Framed against the backdrop of flamingoes — whose feathers are coloured pink when they feed on the brines of the algae — the city bursts to life each season in a different shade, accompanied by specific seasonal events, atmospheres, textures and architectures. Antithetical to the overdetermined effects of mass industrialisation, this thesis imagines an architecture, a landscape and a future that returns to culture and landscape, that is both constructed and organic. Pink is a shorthand for a Batswana identity, and its architecture speaks of deference, independence, return and renewal.
Keywords: Pink, Architecture, Fable, Salt, Botswana
A Fabled Landscape
The thesis drew its original inspiration from my 2 months spent in Botswana, where my fascination grew in how water, nature and myths are intertwined with their local culture. As the bushman and early explorers traverse the vast salt plains, they would weave tales around the usual landscape and phenomena they came across. These tales, folklore and legends, passed down for generations, engender a great appreciation and care for nature, inculcating the virtues of kindness, love, courage and harmony.
Maps of Myth and Tales
Pans, rivers, animals, sky, earth and later architecture become bounded by legends woven into their fabric, living in the memories and imaginations of both natives and visiting foreigners. The thesis takes interest in Architecture as a tool for myth-making.
The Ethereal City
It was rumoured that the city of pink have to be rebuilt each year, as rain recharges the landscape with life. Over the campfire, Oteng shared about the different seasons in the City of Pink, each marked with some form of pink. The mysteries of the city then, is left completely to my own imagination.
The Birth of Pink
“As the flood thins into a saturated pink, the Pink Sun has risen. Afar, locals harvest nets of pink algae against the backdrop of the Pink Sun radiated by the sunset glow. No wonder it is called the city of pink.”

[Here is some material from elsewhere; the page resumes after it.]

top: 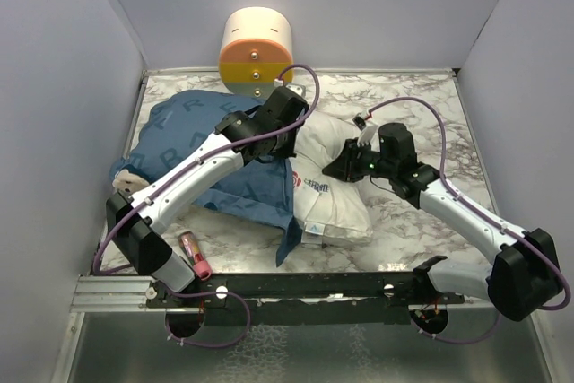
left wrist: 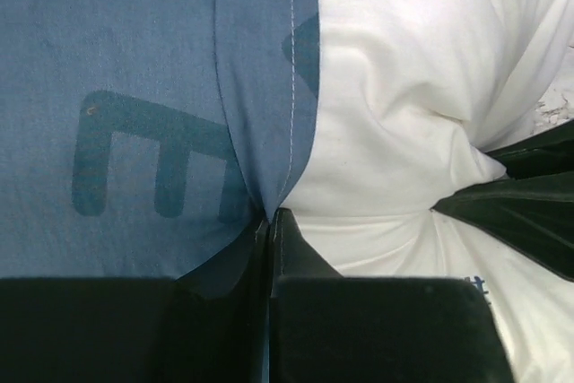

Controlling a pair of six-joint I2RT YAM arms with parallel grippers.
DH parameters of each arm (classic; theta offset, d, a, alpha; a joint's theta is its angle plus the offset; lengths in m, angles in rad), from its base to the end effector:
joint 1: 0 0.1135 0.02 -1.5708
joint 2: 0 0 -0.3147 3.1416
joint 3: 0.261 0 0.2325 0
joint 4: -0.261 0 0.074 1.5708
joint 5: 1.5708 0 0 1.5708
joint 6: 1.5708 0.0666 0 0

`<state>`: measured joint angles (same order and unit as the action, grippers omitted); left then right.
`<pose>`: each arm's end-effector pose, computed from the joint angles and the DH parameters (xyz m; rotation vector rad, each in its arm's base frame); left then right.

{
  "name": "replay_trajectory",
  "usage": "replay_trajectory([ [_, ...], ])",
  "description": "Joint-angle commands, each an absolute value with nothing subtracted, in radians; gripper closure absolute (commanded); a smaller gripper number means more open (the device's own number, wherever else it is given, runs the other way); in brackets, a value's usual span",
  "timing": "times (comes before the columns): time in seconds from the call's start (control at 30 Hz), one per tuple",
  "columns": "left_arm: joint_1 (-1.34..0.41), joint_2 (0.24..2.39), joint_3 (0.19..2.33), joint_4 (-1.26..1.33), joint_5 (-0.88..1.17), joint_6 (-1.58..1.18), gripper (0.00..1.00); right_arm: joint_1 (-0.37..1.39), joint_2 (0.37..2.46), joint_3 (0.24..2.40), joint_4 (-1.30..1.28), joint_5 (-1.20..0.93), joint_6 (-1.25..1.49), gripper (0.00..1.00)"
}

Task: Put the pillow into the pillowcase
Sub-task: Stuff the pillow into the pillowcase.

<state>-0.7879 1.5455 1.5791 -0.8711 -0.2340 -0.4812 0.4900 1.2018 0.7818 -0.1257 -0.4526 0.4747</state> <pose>0.2419 -0.2212 0.3925 0.2596 2.3884 -0.3192 0.2073 0.1436 0.3007 -0.3044 2.2161 1.0315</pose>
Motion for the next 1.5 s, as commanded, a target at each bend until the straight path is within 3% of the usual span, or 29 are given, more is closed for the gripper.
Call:
replay_trajectory([
  [0.0, -0.794, 1.563, 1.692, -0.902, -0.258, -0.431, 1.0, 0.504, 1.25, 0.744, -0.143, -0.473, 0.48, 0.89],
  [0.27, -0.837, 1.553, 1.827, -0.454, 0.362, -0.625, 1.0, 0.509, 1.346, 0.85, 0.108, -0.546, 0.585, 0.92],
  [0.5, -0.91, 1.573, 1.853, -0.251, 0.512, -0.76, 1.0, 0.509, 1.355, 0.981, 0.489, -0.434, 0.687, 0.92],
  [0.63, -0.908, 1.416, 1.631, -0.162, 0.5, -0.767, 1.0, 0.509, 1.285, 0.905, 0.449, -0.412, 0.542, 0.91],
  [0.77, -0.907, 1.275, 1.27, -0.122, 0.507, -0.77, 1.0, 0.509, 1.244, 0.75, 0.316, -0.576, 0.443, 0.87],
  [0.93, -0.905, 1.179, 0.833, -0.087, 0.473, -0.817, 1.0, 0.511, 0.983, 0.562, 0.203, -0.74, 0.468, 0.59],
  [1.03, -0.902, 1.134, 0.74, -0.089, 0.442, -0.838, 1.0, 0.511, 0.75, 0.617, 0.001, -0.622, 0.426, 0.37],
  [1.13, -0.898, 1.095, 0.724, -0.1, 0.418, -0.825, 1.0, 0.509, 0.684, 0.762, -0.156, -0.485, 0.372, 0.19],
  [1.23, -0.896, 1.083, 0.726, -0.105, 0.427, -0.798, 1.0, 0.509, 0.777, 0.893, -0.233, -0.377, 0.364, 0.1],
  [1.47, -0.897, 1.044, 0.704, -0.106, 0.442, -0.787, 1.0, 0.509, 1.121, 1.088, -0.318, -0.161, 0.338, 0.1],
])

“Pula!” A United Cry for Rain (Rain)
“Amidst the aroma of fermenting sorghum beer, we sat by the Rainmaker watching the locals sing and dance. As the dance reaches its fever pitch, pink confetti flew to the skies and gradually, the sky dons a veil of pink. The pink sky heralds the coming of rain – Pula!”
The Pink Spring (Summer)
“As I dipped in the salt springs, the locals tenderly cared for the salt huts in the background. Each year, Rain returns salt to the earth and the huts are are given a new coat of pink. We live in the throwaway society, but oh the beauty that lies in the simple act of repairing what is damaged!”
The Circle of Life
“…this is the circle of life where man and nature hold an intricate balance. Man’s respect for nature brings out the beauty in nature’s resources. Through rain, the flamingoes, brine, algae, sky and salt turn in to seasons of pink. I sincerely wish for rain to come again, marking the rebirth of the Ethereal City.”